The task:
Print the listing below exactly, minus its pictures.

┄┄┄┄┄┄

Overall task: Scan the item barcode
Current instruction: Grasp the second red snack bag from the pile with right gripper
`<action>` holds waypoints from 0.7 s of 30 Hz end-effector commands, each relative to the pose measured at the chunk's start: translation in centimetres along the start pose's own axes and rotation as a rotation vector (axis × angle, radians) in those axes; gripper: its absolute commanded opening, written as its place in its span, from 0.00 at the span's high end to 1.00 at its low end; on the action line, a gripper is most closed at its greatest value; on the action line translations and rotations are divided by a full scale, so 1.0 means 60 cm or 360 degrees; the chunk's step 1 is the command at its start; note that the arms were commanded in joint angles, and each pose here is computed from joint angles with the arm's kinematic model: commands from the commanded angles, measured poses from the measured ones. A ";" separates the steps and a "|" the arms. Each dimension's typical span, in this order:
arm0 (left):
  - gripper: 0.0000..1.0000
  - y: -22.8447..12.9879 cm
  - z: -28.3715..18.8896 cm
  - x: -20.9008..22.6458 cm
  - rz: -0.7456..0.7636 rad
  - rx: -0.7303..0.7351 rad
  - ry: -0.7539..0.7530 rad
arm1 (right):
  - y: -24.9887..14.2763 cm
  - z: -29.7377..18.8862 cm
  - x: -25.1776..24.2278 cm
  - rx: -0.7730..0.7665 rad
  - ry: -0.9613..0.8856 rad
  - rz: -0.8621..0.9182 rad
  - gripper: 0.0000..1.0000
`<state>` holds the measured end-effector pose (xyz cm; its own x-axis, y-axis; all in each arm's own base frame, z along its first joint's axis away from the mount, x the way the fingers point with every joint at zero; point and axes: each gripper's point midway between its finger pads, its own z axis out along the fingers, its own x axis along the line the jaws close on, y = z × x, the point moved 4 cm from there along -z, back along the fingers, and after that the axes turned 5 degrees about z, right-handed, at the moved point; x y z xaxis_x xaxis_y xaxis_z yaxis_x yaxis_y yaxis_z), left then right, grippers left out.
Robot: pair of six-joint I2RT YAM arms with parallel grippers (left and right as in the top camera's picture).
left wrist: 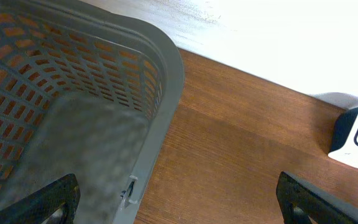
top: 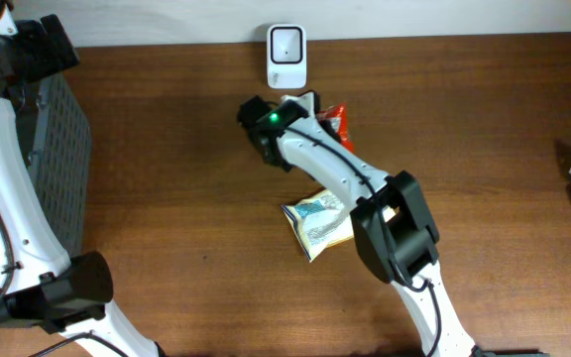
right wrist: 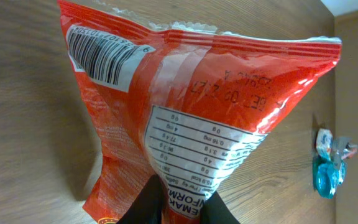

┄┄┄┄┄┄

Finished exercise:
Overall task: Scan the item barcode
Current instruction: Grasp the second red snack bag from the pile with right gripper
`<action>` holds waypoints from 0.7 s of 30 Hz end-effector commands, each relative to the pose measured at the chunk's start: translation in centimetres along the start pose's own axes and rotation as a rotation vector (axis × angle, radians) in those axes; gripper: its absolute commanded opening, written as its place in its span, from 0.00 at the span's high end to 1.00 at its low end; on the action line, a gripper is most closed at its greatest value; on the action line translations and rotations are divided by a full scale, so 1.0 means 60 cm or 360 degrees; the chunk's step 1 is the command at its start; note that the arms were commanded in joint angles, and each pose here is computed from joint angles with the arm's kinematic model: commands from the commanded angles, measured poses from the measured ones. A ";" separates the steps and a "|" the arms. Each dimension's typical span, in this order:
arm0 (left):
  - gripper: 0.0000..1.0000
  - y: -22.8447..12.9879 cm
  - z: -28.3715..18.8896 cm
  - x: -20.9008..22.6458 cm
  - rz: -0.7456..0.7636 rad
  - rx: -0.7303..0.7351 rad
  - ry: -0.7539..0.7530 rad
arm1 (right):
  - y: -24.9887..14.2763 cm
  - z: -29.7377..18.8862 cm
  - x: -25.1776..24.2278 cm
  - rx: -0.7730..0.7665 rad
  - ry: -0.9613..0.8856 rad
  - rz: -0.8621..0.9182 rad
  - gripper: 0.0000..1.0000
`<state>` holds the measured end-effector pose (xyz cm; its own x-axis, y-axis; all in each arm's own base frame, z along its first joint's axis away from the mount, x the way the fingers point with every joint at zero; point and axes: each gripper's point midway between its finger pads, its own z axis out along the fingers, its own x axis along the line the jaws close on, y = z × x, the point moved 4 cm from there along -z, back along the fingers, and after that the axes turned 5 degrees about z, right-handed, at the moved point; x y z xaxis_x xaxis_y xaxis_z yaxis_x yaxis_y yaxis_z), left then right, grippers left out.
Robot: pair of six-joint I2RT YAM arms with parallel grippers (left and right as in the top camera's picture).
left wrist: 
top: 
right wrist: 

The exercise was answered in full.